I imagine it will all be about customizability. Imagine walking to a store, and they have all your data there through an app. The store knows exactly what you like and prepares a dish that’s customised precisely for you. Of course, operationally, it will be challenging initially, but I think we can eventually get there.
It all ties in with the statistics that a person who likes something you offer at a store has a 42 per cent chance of returning every day. Then maybe the second time they bring their friends, and then the third time, they come back again because they’re familiar with the menu. During the fourth visit, that’s when the customer becomes a regular patron. So that’s the challenge: marketing to customers such that they come back that many times.
And which part of the F&B future scares you the most?
That people won’t like salted egg dishes any more. That would ultimately put me out of business. And it is a possibility, what with the rising trend of consumers being more health-conscious and aware of what they put in their body.
I would, of course, consider plant-based meats. Personally, I think they taste good, but that’s probably because, ironically, I’m not a very picky eater. But I feel that there is just something in real meat that cannot be replaced or substituted with its plant-based counterparts. It’s good for the consumers and society, no doubt. But for me, right now, it’s less of a priority.
What has been the biggest sacrifice you have made in your food journey that you have never told anyone about?
I wouldn’t go as far as to say that it’s a sacrifice, but it does take an inordinate amount of time and effort. There’s a lot of compromises to be had. It could be time with your loved ones, family, partner. People would ask if I want to meet up for a drink, but I can’t because, for example, I have to count the earnings of the day. And after that, if the business is not doing as well as I expected, I have to think about bringing in sales for tomorrow. Rinse and repeat.
It’s not that I don’t want to go out and spend time with people I love. I do. But that time I spend away from the business if it doesn’t lead to a good outcome for the company, is that time well-spent? It’s very tough for me to balance it.
It’s also difficult for my family and me. After a whole day of talking to thousands of customer, smiling and interacting, sometimes when I’m done with work, I don’t want to smile or speak to anyone anymore.
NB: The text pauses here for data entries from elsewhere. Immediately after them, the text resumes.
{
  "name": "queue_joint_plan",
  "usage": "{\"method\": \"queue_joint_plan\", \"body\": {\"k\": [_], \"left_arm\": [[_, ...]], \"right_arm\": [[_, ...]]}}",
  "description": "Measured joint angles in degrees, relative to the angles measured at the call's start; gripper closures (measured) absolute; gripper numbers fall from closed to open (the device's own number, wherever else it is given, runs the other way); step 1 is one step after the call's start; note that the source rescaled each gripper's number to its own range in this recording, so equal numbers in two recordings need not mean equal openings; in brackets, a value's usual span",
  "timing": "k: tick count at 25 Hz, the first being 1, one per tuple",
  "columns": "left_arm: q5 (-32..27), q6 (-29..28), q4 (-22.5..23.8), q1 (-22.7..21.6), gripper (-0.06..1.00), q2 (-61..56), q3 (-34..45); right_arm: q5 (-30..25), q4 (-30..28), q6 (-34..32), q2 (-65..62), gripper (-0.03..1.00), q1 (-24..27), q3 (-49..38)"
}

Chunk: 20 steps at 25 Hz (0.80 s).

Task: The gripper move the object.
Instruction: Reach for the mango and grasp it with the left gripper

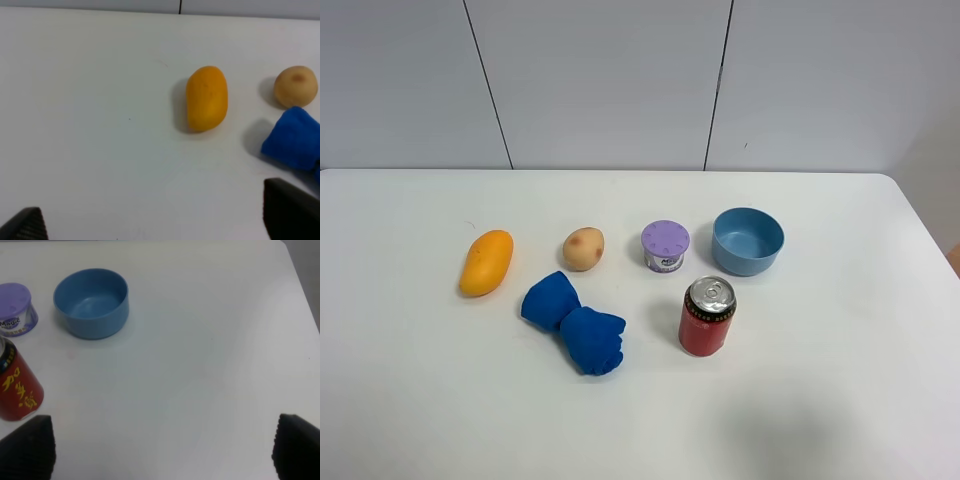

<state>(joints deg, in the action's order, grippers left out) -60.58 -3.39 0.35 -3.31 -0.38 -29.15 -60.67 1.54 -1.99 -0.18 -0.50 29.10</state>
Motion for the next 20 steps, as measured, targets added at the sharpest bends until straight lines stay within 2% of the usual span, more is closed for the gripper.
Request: {"method": "queue_joint_plan", "body": {"k": [20], "left_arm": [[0.0,0.0,0.0,0.0,-0.06,0.0,0.0]], "right_arm": [[0.0,0.0,0.0,0.0,-0.03,0.0,0.0]]}}
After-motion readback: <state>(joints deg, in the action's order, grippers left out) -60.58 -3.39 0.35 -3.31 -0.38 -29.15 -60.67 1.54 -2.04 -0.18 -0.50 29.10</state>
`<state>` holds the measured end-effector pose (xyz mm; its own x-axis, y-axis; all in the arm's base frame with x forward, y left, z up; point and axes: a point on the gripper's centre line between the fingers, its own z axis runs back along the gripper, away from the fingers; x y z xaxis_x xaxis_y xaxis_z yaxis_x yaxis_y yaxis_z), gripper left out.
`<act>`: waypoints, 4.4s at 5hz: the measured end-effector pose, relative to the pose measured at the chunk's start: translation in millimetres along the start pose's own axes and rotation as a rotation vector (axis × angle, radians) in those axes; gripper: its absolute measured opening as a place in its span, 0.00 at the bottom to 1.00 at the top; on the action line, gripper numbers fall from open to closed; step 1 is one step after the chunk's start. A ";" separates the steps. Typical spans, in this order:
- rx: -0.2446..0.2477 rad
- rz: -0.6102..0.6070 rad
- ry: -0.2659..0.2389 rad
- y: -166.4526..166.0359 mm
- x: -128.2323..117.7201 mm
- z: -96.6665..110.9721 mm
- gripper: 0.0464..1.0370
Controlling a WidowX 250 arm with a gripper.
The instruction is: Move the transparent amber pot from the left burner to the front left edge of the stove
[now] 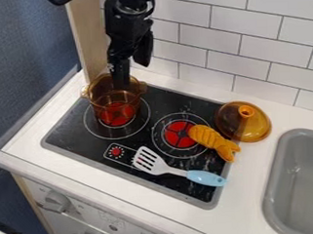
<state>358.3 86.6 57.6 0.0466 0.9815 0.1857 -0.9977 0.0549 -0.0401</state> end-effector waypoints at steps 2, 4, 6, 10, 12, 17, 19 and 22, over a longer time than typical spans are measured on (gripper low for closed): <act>0.052 0.009 -0.032 -5.7 7.8 -21.6 0.96; 0.094 0.004 -0.033 -7.9 13.4 -43.1 0.91; 0.079 0.001 -0.018 -10.4 9.6 -51.8 0.31; 0.078 -0.004 0.007 -7.2 6.0 -45.3 0.03; 0.029 -0.005 0.006 0.7 13.6 -4.5 0.03; 0.077 -0.033 -0.014 62.1 10.6 -20.9 0.03; 0.118 -0.051 -0.017 73.0 10.9 -43.2 0.03; 0.131 -0.059 -0.003 72.0 9.0 -50.5 0.06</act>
<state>289.4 108.7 6.8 0.1057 0.9767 0.1867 -0.9911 0.0883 0.0994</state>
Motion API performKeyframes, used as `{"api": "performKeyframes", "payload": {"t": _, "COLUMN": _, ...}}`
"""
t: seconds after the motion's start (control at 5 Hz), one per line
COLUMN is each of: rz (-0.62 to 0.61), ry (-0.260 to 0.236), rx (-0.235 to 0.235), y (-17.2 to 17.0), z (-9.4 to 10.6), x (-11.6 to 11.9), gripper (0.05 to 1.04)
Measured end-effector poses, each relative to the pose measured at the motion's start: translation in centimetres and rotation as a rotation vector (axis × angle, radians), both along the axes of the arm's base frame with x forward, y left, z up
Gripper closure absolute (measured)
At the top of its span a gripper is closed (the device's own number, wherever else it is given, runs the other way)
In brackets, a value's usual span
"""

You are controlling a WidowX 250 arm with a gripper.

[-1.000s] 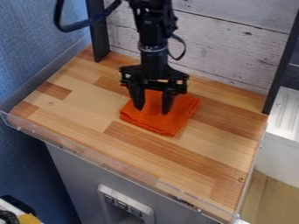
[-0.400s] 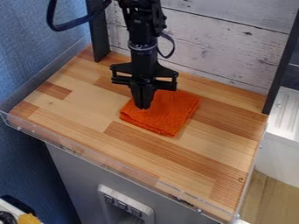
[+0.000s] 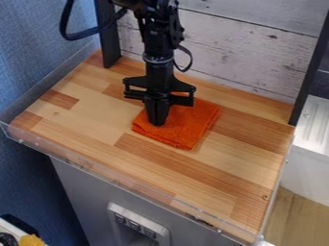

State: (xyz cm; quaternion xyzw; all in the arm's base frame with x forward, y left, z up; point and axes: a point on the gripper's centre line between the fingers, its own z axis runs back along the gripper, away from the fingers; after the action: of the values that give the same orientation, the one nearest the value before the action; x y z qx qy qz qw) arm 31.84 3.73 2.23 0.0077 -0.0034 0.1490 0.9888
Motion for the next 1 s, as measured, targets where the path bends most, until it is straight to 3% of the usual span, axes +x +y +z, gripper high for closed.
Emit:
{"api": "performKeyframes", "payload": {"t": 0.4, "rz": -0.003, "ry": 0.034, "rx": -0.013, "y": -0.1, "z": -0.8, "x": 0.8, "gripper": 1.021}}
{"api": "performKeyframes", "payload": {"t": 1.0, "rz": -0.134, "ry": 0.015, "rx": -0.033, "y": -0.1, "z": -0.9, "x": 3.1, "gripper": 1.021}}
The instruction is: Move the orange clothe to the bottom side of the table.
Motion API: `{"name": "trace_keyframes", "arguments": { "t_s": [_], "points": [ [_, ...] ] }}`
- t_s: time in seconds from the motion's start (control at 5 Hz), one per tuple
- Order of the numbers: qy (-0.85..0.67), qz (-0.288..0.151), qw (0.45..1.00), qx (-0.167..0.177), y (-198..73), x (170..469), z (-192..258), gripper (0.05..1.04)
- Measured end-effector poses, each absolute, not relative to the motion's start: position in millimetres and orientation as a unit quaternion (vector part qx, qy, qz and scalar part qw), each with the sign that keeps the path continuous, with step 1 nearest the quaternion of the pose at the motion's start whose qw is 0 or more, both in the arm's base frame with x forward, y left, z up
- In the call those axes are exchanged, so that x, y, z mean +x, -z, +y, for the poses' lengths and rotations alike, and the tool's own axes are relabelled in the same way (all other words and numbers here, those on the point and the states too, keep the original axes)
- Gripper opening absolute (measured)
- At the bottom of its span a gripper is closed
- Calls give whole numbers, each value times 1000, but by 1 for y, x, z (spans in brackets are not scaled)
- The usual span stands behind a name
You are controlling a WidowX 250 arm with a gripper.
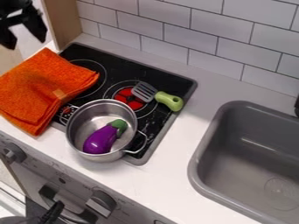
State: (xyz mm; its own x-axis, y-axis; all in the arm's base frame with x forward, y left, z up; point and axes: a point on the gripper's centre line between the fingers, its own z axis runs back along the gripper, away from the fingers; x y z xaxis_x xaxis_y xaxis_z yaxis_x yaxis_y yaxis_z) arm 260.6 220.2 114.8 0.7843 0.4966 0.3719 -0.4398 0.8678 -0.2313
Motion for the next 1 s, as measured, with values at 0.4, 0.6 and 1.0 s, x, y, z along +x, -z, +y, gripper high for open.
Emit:
{"name": "trace_keyframes", "arguments": {
  "t_s": [0.4,0.6,1.0],
  "points": [
    [-248,-232,940,-16,-103,283,204,1000],
    [-236,-247,940,-6,-95,296,187,1000],
    [-203,-244,948,5,-94,318,131,1000]
  ]
}}
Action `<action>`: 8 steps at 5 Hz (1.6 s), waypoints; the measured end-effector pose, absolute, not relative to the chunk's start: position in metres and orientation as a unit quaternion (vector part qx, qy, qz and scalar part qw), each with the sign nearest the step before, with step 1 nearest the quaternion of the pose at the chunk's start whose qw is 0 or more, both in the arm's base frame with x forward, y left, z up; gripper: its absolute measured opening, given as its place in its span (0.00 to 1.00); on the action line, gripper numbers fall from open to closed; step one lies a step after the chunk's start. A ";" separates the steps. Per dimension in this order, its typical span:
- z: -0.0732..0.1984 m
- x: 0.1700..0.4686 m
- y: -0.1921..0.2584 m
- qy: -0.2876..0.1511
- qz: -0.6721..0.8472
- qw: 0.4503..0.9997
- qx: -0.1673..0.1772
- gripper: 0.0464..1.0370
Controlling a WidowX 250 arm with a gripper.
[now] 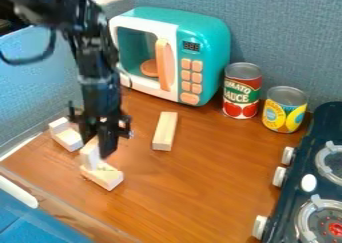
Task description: Move the rectangular block from a rectangular block to the center of the wooden table
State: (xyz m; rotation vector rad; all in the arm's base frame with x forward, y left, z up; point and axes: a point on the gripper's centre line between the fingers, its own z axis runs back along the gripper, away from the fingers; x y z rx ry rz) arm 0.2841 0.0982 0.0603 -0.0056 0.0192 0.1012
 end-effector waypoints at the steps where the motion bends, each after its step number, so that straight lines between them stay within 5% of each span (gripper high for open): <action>1: 0.102 0.282 0.075 -0.021 0.042 0.999 0.013 0.27; 2: 0.119 0.291 0.049 -0.029 0.014 0.999 0.035 0.27; 4: 0.095 0.349 0.016 -0.023 -0.033 0.998 0.052 0.27; 8: 0.041 0.362 0.022 -0.008 -0.044 0.999 0.020 0.27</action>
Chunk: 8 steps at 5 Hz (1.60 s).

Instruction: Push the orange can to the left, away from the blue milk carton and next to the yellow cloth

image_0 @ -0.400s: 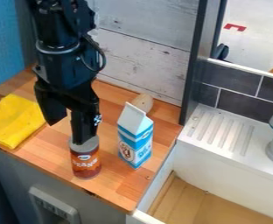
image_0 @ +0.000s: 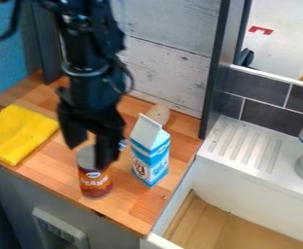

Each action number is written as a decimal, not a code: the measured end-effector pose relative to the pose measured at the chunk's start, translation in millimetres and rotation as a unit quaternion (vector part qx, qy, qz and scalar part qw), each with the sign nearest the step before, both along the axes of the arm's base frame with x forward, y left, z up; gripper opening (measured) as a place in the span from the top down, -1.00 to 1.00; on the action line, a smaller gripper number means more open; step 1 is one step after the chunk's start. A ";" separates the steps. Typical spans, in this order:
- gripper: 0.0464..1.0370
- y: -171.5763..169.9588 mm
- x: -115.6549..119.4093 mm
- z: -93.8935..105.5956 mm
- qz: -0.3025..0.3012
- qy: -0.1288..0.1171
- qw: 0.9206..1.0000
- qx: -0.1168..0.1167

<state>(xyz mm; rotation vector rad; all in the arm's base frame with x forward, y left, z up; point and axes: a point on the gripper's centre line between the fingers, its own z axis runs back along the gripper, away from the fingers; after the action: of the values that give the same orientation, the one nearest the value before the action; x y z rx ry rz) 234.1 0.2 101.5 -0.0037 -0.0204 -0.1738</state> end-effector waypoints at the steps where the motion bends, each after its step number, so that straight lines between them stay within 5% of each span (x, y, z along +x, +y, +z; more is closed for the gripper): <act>1: -0.93 -23.4 10.0 -8.8 -0.026 -0.004 1.000 -0.006; 3: -0.93 -46.9 3.5 -37.8 -0.029 0.032 0.999 -0.030; 5: -0.93 -45.0 0.4 -55.1 -0.047 0.051 0.998 0.003; 8: -0.93 -8.8 5.3 -69.2 -0.038 0.001 0.996 0.084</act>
<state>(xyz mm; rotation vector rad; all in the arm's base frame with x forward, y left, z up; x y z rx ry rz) 239.4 -8.6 32.3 0.1641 -0.0032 -0.2504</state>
I’m smiling so much for people I don’t personally know that it takes my joy away from people I care about. And that it’s so stupid right, but I really can’t help it. I’ve been in the kitchen the whole day, and I’m tired. It’s tough to accept that I’ve had to sacrifice my relationships with the people I love.
Last question. When you look at the state of dining in Singapore today, what is the one thing that gives you hope?
People are willing and not reticent about spending money. It’s the reason why so many restaurants can survive. The trend is that people are spending more and more in this industry; I mean, you don’t want to be in a business where people are spending less and less, right? If you’re selling reasonably good food, then that equation of diminishing returns doesn’t apply. People are willing to pay, and in that respect, that gives me hope.
So, your answer, in the gist of it, is purchasing power?
Purchasing power, yes.
It is a very honest answer. And I tend to agree.